Kemudian, besarnya uang yang ditarik setiap bulan harus cukup untuk menutupi biaya hidup sehari-hari selama masa pensiun. Seseorang yang pensiun dan belum membuat perencanaan pensiun dengan baik tentu akan mengalami kesulitan dengan besarnya dana pensiun yang dapat ditarik setiap bulan. Salah satu penyebabnya adalah, orang tidak tahu berapa lama dia masih akan tetap hidup setelah pensiun.
Masalah seperti ini, dapat diatasi dengan cara membeli produk anuitas di perusahaan asuransi jiwa terpercaya. Dengan membayar sejumlah uang secara lump sum di depan, produk anuitas akan membayar Kembali sejumlah uang terus menerus selama nasabahnya masih hidup. Jadi, produk anuitas ini merupakan kebalikan dari produk asuransi jiwa. Jika membeli produk asuransi jiwa, maka nasabah akan "diuntungkan" jika nasabah berumur pendek, maka sebaliknya, dengan membeli produk anuitas, nasabah akan "diuntungkan" jika nasabah berumur panjang.
#7. Percaya Berlebihan pada Kemampuan Anda untuk Terus Bekerja pada Masa Pensiun
Perencanaan pensiun umumnya dibuat pada usia 40-an atau usia 50-an, pada waktu usia masih relatif muda dan tubuh masih relatif sehat dan bugar. Kesalahan umum yang harus dihindari di sini adalah mengasumsikan bahwa tubuh kita masih akan tetap sehat dan bugar, bahkan setelah memasuki masa pensiun, sehingga Anda tetap dapat bekerja pada masa pensiun.
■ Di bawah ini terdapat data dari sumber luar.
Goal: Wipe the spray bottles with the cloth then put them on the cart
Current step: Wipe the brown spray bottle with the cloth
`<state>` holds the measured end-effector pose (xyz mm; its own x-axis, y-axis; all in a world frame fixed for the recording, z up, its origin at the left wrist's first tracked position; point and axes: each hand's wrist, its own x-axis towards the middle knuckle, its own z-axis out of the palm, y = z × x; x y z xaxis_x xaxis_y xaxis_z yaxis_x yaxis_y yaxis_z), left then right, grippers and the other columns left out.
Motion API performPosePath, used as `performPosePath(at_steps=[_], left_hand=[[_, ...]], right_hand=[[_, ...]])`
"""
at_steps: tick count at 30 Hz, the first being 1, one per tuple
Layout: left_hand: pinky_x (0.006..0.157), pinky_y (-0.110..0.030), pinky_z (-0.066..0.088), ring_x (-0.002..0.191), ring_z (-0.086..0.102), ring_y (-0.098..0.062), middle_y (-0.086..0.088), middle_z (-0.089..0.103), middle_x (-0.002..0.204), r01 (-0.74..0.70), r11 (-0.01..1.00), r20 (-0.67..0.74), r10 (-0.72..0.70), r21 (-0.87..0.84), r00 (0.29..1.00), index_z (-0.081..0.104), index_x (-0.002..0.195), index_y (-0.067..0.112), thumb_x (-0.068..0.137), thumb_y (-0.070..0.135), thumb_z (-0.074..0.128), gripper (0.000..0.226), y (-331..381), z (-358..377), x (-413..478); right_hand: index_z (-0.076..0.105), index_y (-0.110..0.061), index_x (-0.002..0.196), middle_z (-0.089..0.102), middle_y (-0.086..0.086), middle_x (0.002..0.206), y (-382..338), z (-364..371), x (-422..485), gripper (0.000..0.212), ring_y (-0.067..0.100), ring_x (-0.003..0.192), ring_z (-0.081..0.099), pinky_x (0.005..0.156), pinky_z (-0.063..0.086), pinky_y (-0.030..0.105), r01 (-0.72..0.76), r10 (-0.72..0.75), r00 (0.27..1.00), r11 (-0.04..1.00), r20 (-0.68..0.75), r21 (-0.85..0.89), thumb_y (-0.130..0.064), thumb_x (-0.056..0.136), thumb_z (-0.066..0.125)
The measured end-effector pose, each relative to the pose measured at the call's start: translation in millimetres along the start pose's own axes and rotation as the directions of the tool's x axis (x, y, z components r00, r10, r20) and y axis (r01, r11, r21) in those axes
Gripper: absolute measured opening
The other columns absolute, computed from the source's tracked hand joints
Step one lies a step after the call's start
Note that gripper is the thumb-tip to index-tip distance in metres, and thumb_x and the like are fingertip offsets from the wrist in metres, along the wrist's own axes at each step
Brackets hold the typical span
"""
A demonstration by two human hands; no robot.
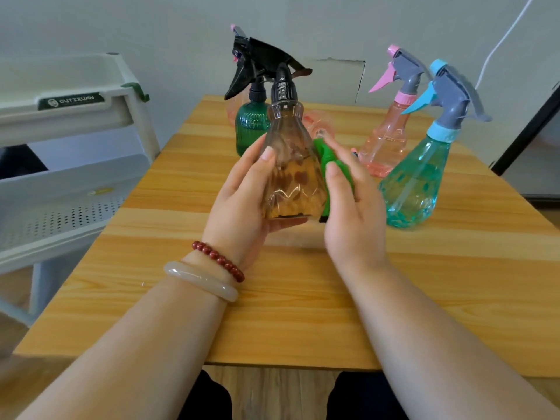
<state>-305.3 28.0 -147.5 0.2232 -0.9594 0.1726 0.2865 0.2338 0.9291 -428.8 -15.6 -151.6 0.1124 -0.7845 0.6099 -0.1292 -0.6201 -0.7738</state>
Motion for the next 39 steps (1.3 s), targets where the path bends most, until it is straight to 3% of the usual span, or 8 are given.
performPosePath(at_steps=[5,8,13,18,24,30,33,39], left_hand=[[0.091,-0.026,0.056,0.108,0.062,0.008,0.036,0.067,0.107,-0.003,0.998,-0.027,0.005,0.058,1.0,0.043,0.144,0.026,0.105,0.016,0.045,0.04,1,-1,-4],[0.091,-0.068,0.049,0.115,0.066,-0.03,0.0,0.07,0.122,0.035,0.999,-0.052,-0.034,0.024,0.998,0.052,0.139,0.032,0.098,0.035,0.055,0.04,3,1,-5],[0.088,-0.065,0.053,0.115,0.066,-0.028,-0.005,0.067,0.128,0.029,0.999,-0.06,-0.031,-0.04,0.998,0.051,0.14,0.028,0.097,0.034,0.056,0.044,2,5,-4],[0.089,-0.042,0.053,0.107,0.067,-0.012,-0.001,0.071,0.115,-0.033,0.992,-0.085,0.044,0.119,0.995,0.054,0.14,0.03,0.098,0.031,0.054,0.042,0,0,-3],[0.08,-0.061,0.057,0.108,0.069,-0.031,-0.008,0.069,0.121,0.037,0.999,-0.111,-0.041,-0.04,0.993,0.055,0.134,0.023,0.102,0.033,0.048,0.034,4,3,-2],[0.097,-0.048,0.053,0.118,0.063,-0.018,0.0,0.066,0.126,-0.117,0.967,-0.153,0.154,0.225,0.976,0.054,0.133,0.034,0.103,0.04,0.045,0.032,-2,2,-1],[0.106,-0.026,0.044,0.126,0.054,-0.004,0.013,0.06,0.131,-0.251,0.85,-0.07,0.317,0.463,0.946,0.047,0.133,0.044,0.102,0.039,0.043,0.031,-7,4,-1],[0.11,-0.031,0.042,0.133,0.048,-0.002,0.011,0.052,0.143,-0.315,0.82,0.109,0.3,0.478,0.948,0.033,0.145,0.037,0.085,0.042,0.067,0.069,-14,3,-4]], right_hand=[[0.062,0.0,0.125,0.052,0.015,0.14,-3,8,-6,0.033,0.023,0.136,0.046,0.113,0.035,0.033,0.495,-0.469,0.865,0.856,0.177,-0.15,-0.008,0.095,0.053],[0.059,-0.004,0.129,0.056,0.002,0.136,-4,6,-2,0.035,0.009,0.133,0.047,0.11,0.035,0.021,0.26,-0.257,0.965,0.96,0.046,-0.102,-0.014,0.097,0.048],[0.059,-0.018,0.134,0.057,-0.024,0.127,4,-3,3,0.036,-0.022,0.118,0.044,0.096,0.034,0.002,-0.142,0.14,0.989,0.988,0.039,0.06,-0.02,0.1,0.047],[0.061,-0.002,0.128,0.051,0.01,0.142,-5,3,-7,0.034,0.019,0.137,0.044,0.114,0.035,0.035,0.414,-0.385,0.903,0.897,0.189,-0.154,-0.005,0.094,0.055],[0.057,-0.018,0.133,0.056,-0.029,0.115,-13,-1,3,0.032,-0.028,0.103,0.047,0.083,0.035,-0.004,-0.215,0.202,0.973,0.969,0.113,0.118,-0.021,0.103,0.046],[0.058,-0.028,0.116,0.056,-0.051,0.087,-9,4,1,0.021,-0.031,0.091,0.049,0.076,0.038,-0.003,-0.314,0.276,0.946,0.915,0.172,0.255,-0.016,0.102,0.048],[0.065,-0.043,0.112,0.064,-0.031,0.109,-5,3,3,0.023,-0.007,0.114,0.055,0.097,0.044,0.018,-0.294,0.283,0.956,0.92,0.079,0.261,-0.033,0.094,0.056],[0.073,-0.045,0.094,0.07,-0.016,0.113,1,5,7,0.018,0.014,0.114,0.063,0.103,0.048,0.048,-0.435,0.439,0.894,0.796,0.093,0.42,-0.037,0.084,0.06]])
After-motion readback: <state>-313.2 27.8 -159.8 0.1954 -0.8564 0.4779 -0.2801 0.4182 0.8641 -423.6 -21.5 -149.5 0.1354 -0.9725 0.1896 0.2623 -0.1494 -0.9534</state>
Tidak ada yang salah dengan keinginan untuk tetap bekerja setelah pensiun, apalagi untuk Anda yang energik dan ingin tetap aktif di usia pensiun. Tetapi, keinginan untuk tetap bekerja setelah pensiun menjadi salah jika dilakukan karena, misalnya, Anda masih belum melunasi semua hutang-hutang Anda, atau perencanaan pensiun terlambat Anda lakukan sehingga jumlah Dana Pensiun yang tersedia tidak mencukupi.
#8. Berinvestasi Terlalu Agresif (atau Terlalu Konservatif)
Investasi yang baik adalah investasi yang berimbang, artinya investasi yang tidak terlalu agresif dan juga tidak terlalu konservatif. Jika masa pensiun masih lama, katakanlah 30 tahun lagi, maka investasi dapat ditempatkan pada instrumen yang beresiko tinggi seperti pada saham-saham. Jika masa pensiun tinggal beberapa tahun lagi, maka investasi dalam instrumen efek pendapatan tetap (yang diterbitkan pemerintah Republik Indonesia) lebih dianjurkan.
Sebaliknya, berinvestasi secara terlalu konservatif juga hanya akan membuat investasi Anda tidak berkembang. Jika masa pensiun masih lama, dan Anda hanya berinvestasi di deposito saja, maka uang Anda hanya akan habis digerogoti oleh inflasi dan pajak.